The invention discloses a kind of coal mine underground operators method of counting of view-based access control model, one piece of elliptic region in personnel targets image in image characterizes, picture material is expressed with stochastic model, oval appearance is then a random process in image, and the random process is described i.e. with Gibbs densityThe oval configuration for making Gibbs density maximum is found, that is, solves optimization problemStatisticsIn oval number, as total number of persons's mesh.This method can count automatically to coal mine operation number, be cooperated with one's own initiative without personnel, realize noiseless monitoring in real time.

Description

The coal mine underground operators method of counting of view-based access control model
Technical field
The present invention relates to coal mine underground operators method of counting, more particularly to a kind of coal mine operation of view-based access control model Personnel's method of counting.
Background technology
In order to prevent colliery spy, major accident occurs, and colliery forbids overdetermination person to produce, and monitors coal mine operation people in real time Number is one of effective measures for preventing overdetermination person from producing.At present, coal mine operation number is to carry to identify by personnel in the pit The more card phenomenons of people one of identification card system None- identified, there is skip often come what is counted in card, thus is unable to accurate counting coal mine Lower operating personnel.
Need a kind of coal mine operation people for solving or at least improving one or more problems intrinsic in the prior art Member's method of counting.
The content of the invention
It is an object of the invention to provide a kind of coal mine underground operators method of counting of view-based access control model, this method can be with Coal mine operation number is counted automatically, cooperated with one's own initiative without personnel, realizes noiseless monitoring.

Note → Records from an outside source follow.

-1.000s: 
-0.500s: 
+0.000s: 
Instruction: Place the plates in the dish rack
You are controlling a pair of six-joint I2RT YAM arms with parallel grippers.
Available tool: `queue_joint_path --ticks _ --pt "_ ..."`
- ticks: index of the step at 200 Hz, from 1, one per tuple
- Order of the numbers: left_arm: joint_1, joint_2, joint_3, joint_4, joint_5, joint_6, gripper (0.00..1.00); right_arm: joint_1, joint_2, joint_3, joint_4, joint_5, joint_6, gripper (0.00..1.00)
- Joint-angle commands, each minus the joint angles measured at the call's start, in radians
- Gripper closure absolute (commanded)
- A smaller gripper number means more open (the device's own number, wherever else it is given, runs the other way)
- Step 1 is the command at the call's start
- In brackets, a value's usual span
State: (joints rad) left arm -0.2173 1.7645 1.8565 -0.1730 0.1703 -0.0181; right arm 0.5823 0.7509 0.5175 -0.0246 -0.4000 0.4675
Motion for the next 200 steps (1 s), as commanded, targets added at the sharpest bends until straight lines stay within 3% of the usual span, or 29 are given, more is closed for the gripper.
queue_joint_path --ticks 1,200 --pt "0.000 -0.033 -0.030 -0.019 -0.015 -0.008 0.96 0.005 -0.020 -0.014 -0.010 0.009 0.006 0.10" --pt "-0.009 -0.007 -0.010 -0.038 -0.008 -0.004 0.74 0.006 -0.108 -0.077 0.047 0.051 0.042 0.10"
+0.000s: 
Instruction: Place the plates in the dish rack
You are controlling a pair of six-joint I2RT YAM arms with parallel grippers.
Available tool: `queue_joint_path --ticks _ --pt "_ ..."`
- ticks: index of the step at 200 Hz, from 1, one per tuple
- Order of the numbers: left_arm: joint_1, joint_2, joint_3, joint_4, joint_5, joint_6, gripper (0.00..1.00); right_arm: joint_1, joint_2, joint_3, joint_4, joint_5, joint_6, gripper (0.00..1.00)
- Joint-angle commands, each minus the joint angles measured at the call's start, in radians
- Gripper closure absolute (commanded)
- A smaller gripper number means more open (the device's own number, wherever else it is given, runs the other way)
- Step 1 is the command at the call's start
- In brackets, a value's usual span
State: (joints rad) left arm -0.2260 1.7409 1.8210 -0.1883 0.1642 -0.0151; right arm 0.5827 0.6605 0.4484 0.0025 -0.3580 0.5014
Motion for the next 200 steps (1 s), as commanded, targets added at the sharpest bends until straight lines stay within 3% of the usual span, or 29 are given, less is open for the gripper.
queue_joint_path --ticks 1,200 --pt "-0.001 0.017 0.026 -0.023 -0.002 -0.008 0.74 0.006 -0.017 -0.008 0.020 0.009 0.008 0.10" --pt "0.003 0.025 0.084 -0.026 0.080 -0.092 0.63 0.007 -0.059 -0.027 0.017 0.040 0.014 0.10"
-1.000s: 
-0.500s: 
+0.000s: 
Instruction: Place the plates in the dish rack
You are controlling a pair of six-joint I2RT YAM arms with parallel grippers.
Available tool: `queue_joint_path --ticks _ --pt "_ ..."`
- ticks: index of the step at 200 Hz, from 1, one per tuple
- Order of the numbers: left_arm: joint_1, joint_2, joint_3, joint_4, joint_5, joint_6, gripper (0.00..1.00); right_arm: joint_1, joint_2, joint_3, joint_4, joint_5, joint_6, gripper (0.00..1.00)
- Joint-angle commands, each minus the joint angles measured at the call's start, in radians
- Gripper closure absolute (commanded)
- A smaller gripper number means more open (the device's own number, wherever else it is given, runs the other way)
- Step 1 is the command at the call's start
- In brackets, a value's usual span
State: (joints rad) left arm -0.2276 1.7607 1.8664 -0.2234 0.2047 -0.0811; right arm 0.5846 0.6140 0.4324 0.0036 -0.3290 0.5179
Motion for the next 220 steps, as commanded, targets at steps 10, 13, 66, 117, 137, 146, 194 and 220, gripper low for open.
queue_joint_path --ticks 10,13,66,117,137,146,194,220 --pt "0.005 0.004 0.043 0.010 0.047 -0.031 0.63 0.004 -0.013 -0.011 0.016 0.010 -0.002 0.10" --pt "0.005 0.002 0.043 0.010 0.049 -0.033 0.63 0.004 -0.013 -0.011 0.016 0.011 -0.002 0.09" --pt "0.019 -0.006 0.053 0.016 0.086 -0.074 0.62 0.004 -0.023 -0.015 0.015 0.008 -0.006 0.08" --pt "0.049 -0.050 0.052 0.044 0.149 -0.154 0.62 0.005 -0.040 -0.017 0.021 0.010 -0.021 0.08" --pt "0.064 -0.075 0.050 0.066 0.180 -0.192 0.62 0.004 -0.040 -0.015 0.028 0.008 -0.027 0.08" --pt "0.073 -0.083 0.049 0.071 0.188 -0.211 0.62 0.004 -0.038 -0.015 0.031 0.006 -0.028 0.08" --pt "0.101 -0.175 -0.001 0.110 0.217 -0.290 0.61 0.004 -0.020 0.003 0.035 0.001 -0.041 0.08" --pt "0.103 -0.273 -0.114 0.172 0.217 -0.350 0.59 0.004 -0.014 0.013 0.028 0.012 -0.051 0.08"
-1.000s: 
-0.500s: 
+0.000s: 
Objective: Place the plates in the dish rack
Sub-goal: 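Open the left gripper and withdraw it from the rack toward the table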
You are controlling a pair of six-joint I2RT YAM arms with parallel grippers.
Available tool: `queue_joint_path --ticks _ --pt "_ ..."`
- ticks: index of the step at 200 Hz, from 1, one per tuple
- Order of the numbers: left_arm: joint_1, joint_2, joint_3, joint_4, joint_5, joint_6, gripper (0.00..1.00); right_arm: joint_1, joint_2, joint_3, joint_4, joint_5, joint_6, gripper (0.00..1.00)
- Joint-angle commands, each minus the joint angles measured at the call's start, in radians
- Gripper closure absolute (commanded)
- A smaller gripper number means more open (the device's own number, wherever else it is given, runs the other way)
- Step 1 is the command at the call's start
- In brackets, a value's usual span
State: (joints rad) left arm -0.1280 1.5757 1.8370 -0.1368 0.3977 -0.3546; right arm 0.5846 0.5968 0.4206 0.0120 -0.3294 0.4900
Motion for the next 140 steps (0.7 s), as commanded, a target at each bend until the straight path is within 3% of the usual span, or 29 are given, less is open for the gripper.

According to a kind of embodiment form, there is provided a kind of coal mine underground operators method of counting of view-based access control model, its feature It is:One piece of elliptic region in personnel targets image in image characterizes, and defines elliptic space χ=[0, X in imageM] × [0, YM]×[am, aM]×[bm, bM] × [0, π], wherein, XMAnd YMThe width and height of image, (a are represented respectivelym, aM) and (bm, bM) minimum value and maximum of expression transverse and short axle, θ ∈ [0, π] represent oval direction respectively;With random mould Type expresses picture material, and oval appearance is then a random process in image, and the random process is described i.e. with Gibbs densityWherein, U (o) represents the potential energy of oval random process, o={ o1=(x1, m1) ..., on=(xn, mn) ∈ χ represent a kind of configuration of oval random process,For normaliztion constant;Searching makes Gibbs The maximum oval configuration of density, that is, solve optimization problemStatisticsIn oval number, as total number of persons Mesh.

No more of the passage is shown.